The constantly-connected consumer journey is no longer a linear path from discovery to purchase. In fact, Google found that a single makeup purchase generated over 40 organic searches and 125 digital touchpoints. In the end, the consumer searched for a nearby location to complete the purchase.
In another example, even a lower price-point candy bar purchase generated over 20 touchpoints as the consumer researched different products and retailers to meet their needs. Ultimately they, too, decided to visit a local store to complete the transaction in person.

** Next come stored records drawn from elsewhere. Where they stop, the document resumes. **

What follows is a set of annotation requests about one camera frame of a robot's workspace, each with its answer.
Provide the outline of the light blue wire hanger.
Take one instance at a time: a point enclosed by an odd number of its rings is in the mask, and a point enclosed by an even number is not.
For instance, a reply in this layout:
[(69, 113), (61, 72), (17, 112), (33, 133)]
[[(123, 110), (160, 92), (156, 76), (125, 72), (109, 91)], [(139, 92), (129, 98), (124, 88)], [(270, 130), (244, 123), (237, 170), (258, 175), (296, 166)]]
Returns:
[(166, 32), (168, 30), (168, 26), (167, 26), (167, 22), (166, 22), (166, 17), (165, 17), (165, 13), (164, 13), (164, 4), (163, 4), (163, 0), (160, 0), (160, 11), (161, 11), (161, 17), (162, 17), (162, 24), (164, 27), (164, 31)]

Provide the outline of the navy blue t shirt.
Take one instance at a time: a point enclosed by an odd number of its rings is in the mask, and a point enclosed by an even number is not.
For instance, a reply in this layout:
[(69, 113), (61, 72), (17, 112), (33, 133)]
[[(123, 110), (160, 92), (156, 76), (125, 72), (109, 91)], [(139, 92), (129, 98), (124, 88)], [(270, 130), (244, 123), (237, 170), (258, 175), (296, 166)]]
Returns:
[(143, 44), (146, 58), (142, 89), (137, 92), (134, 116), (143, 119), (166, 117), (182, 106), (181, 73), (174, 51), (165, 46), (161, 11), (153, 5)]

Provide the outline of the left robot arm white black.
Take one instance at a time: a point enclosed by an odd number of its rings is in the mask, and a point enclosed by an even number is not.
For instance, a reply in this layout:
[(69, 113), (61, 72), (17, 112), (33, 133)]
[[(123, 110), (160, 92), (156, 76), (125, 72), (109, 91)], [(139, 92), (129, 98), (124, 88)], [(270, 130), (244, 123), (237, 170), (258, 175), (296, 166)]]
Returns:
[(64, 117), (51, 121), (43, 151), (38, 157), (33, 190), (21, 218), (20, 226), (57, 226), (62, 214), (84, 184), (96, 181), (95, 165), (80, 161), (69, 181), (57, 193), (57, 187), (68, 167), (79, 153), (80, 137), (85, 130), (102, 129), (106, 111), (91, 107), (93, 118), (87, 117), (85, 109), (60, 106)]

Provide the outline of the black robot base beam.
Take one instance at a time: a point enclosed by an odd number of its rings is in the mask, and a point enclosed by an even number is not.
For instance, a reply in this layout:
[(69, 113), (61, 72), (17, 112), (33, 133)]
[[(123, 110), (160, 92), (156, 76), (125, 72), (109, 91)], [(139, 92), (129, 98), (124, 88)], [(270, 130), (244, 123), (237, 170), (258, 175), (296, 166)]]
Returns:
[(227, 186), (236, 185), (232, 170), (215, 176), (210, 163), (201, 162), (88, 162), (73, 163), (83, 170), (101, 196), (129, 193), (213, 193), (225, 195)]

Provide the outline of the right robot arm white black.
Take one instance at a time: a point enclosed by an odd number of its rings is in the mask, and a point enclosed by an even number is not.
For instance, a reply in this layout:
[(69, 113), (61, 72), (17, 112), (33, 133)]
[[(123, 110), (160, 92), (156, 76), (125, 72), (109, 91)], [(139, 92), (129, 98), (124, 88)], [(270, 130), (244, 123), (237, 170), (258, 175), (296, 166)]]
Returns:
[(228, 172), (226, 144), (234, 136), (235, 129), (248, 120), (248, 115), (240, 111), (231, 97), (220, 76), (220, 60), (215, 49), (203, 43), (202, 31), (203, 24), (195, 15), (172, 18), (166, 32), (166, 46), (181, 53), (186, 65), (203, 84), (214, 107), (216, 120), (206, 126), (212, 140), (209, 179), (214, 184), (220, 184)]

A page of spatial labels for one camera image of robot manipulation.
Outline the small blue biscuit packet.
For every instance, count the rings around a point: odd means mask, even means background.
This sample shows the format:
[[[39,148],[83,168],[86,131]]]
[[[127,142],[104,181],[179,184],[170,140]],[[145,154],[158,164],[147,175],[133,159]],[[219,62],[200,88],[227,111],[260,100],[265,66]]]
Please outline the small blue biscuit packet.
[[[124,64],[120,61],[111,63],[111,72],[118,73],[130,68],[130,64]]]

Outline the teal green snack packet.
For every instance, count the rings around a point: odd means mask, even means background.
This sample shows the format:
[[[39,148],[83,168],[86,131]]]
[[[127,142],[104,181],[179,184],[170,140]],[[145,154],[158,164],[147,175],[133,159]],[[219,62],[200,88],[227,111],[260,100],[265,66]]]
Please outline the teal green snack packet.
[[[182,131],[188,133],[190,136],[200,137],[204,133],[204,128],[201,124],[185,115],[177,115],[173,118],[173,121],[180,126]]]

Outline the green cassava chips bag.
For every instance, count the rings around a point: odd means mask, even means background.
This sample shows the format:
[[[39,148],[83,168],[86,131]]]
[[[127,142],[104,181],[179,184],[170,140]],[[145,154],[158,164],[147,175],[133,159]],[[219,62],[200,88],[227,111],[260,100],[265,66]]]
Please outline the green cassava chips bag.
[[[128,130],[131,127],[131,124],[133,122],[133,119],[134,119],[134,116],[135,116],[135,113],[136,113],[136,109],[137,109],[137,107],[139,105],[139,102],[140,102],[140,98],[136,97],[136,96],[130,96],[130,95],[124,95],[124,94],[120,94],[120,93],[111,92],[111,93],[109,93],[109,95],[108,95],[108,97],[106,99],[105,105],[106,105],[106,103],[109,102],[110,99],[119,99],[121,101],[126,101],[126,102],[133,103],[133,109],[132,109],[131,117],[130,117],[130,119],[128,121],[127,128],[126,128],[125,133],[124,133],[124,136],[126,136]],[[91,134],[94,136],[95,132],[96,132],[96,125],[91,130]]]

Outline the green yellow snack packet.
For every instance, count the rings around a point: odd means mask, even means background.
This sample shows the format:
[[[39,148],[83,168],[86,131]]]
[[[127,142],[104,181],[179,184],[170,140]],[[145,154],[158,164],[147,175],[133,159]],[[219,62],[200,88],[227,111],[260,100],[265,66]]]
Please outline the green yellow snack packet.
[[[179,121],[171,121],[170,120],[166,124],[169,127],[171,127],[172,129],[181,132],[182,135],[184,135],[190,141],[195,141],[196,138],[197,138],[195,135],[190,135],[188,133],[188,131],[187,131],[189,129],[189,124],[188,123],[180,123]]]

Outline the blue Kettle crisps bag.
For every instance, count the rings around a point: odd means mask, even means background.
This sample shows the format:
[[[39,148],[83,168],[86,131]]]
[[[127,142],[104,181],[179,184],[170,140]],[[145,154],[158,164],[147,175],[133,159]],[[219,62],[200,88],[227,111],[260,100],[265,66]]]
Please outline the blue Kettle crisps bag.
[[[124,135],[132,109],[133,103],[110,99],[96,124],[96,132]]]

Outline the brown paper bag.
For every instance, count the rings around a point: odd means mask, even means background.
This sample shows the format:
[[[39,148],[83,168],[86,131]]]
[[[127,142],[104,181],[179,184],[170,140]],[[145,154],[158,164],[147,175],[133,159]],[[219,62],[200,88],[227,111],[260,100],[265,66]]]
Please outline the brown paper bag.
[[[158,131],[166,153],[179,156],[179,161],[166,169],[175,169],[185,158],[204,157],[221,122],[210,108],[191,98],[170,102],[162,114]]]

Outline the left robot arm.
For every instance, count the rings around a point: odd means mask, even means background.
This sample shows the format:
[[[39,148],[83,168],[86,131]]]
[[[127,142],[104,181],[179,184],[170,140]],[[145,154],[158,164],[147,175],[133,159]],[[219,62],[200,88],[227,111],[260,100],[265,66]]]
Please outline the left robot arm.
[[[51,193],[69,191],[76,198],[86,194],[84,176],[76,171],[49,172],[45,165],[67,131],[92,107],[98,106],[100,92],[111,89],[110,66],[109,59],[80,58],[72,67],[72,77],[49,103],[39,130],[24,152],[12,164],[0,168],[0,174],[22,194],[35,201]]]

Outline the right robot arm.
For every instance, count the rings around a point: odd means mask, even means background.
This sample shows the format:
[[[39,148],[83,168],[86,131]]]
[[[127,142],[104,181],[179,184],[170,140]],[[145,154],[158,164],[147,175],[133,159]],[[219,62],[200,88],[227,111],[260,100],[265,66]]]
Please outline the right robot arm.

You can assume that people are still finding your store in the real world and dropping in. People live in your neighborhood and know that you’re there. But how can you tell how many customers have been influenced by your digital marketing efforts? And is there any way to tell which ones saw your maps listing via organic search versus those who spotted your store while driving by?
This is the problem plaguing local stores – large and small, private and corporate, solopreneur and franchisee alike. Last-click attribution models simply don’t account for the many touchpoints that may have influenced the consumer’s decision to cross your physical threshold.
Unfortunately, there’s no single solution that gives you 100 percent insight into every online-to-offline transaction, but you can use these methodologies to widen the lens – even if inferred.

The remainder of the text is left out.